### REQUIRED ACTION
Skip the pictures. Set down, word for word, the lines from the start of the material up to and including the line with "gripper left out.".

### RECORDED INFORMATION

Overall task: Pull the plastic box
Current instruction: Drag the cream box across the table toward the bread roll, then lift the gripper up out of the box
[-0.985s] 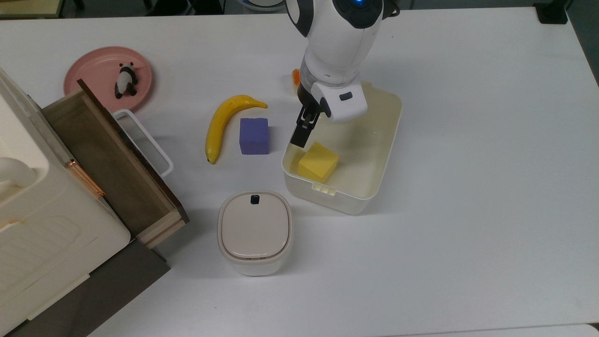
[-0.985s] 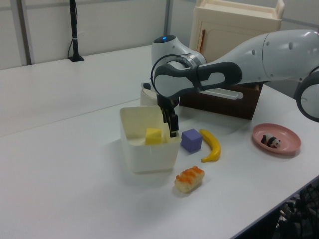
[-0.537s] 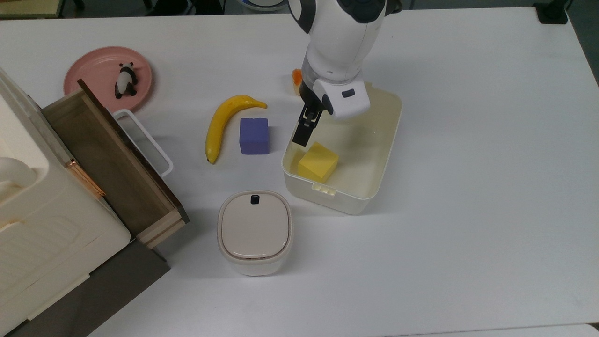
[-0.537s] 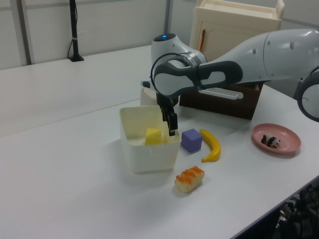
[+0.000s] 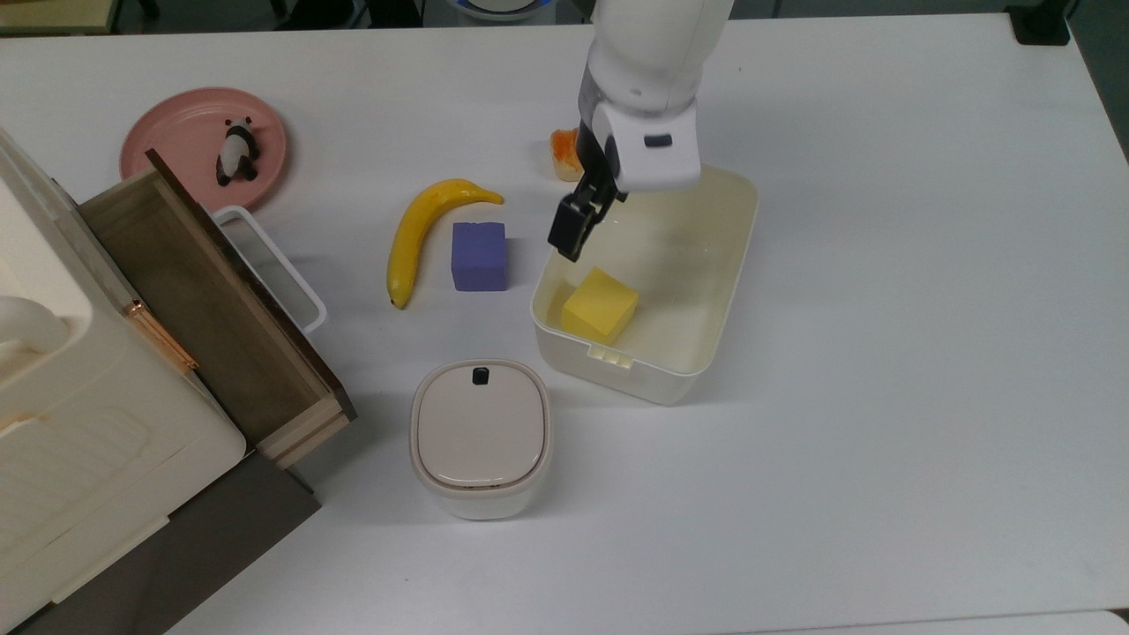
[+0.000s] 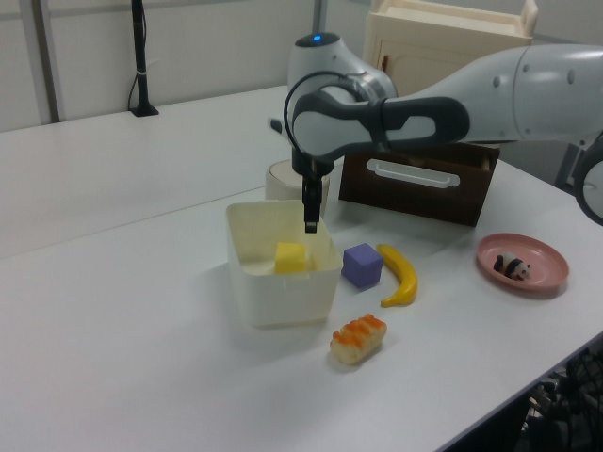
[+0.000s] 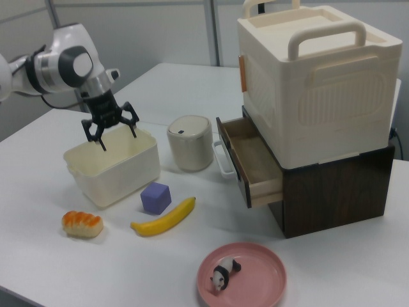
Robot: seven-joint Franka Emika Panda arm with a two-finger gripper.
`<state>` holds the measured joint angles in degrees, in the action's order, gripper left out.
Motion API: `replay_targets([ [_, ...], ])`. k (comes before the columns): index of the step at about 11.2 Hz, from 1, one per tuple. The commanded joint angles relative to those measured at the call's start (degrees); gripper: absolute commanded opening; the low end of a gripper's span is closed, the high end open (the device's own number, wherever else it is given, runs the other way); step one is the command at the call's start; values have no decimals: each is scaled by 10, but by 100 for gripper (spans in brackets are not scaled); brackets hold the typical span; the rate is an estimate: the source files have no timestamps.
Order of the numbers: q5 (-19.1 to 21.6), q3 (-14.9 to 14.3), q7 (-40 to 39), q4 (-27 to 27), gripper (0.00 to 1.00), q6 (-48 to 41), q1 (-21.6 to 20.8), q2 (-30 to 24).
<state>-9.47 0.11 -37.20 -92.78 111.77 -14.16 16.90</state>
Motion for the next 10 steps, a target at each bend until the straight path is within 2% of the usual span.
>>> replay_targets([
  [1, 20, -2, 101, -10, 100, -13, 2, -62],
  [3, 30, -3, 164, -11, 100, -32, 13, -90],
  [8, 28, 5, 409, -15, 100, -66, 92, -132],
  [10, 27, 6, 453, -13, 100, -89, 102, -147],
])
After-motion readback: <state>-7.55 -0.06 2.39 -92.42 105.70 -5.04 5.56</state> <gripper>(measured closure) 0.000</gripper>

### TASK OUTPUT
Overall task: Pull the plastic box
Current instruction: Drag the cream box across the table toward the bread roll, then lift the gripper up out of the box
[-0.985s] 
[-0.985s] 
[-0.537s] 
[-0.537s] 
[+0.000s] 
[+0.000s] 
[+0.000s] 
Robot: seven-joint Franka Emika Panda arm with a two-finger gripper.
`<state>` holds the measured joint angles in degrees, in the action's order, gripper left out.

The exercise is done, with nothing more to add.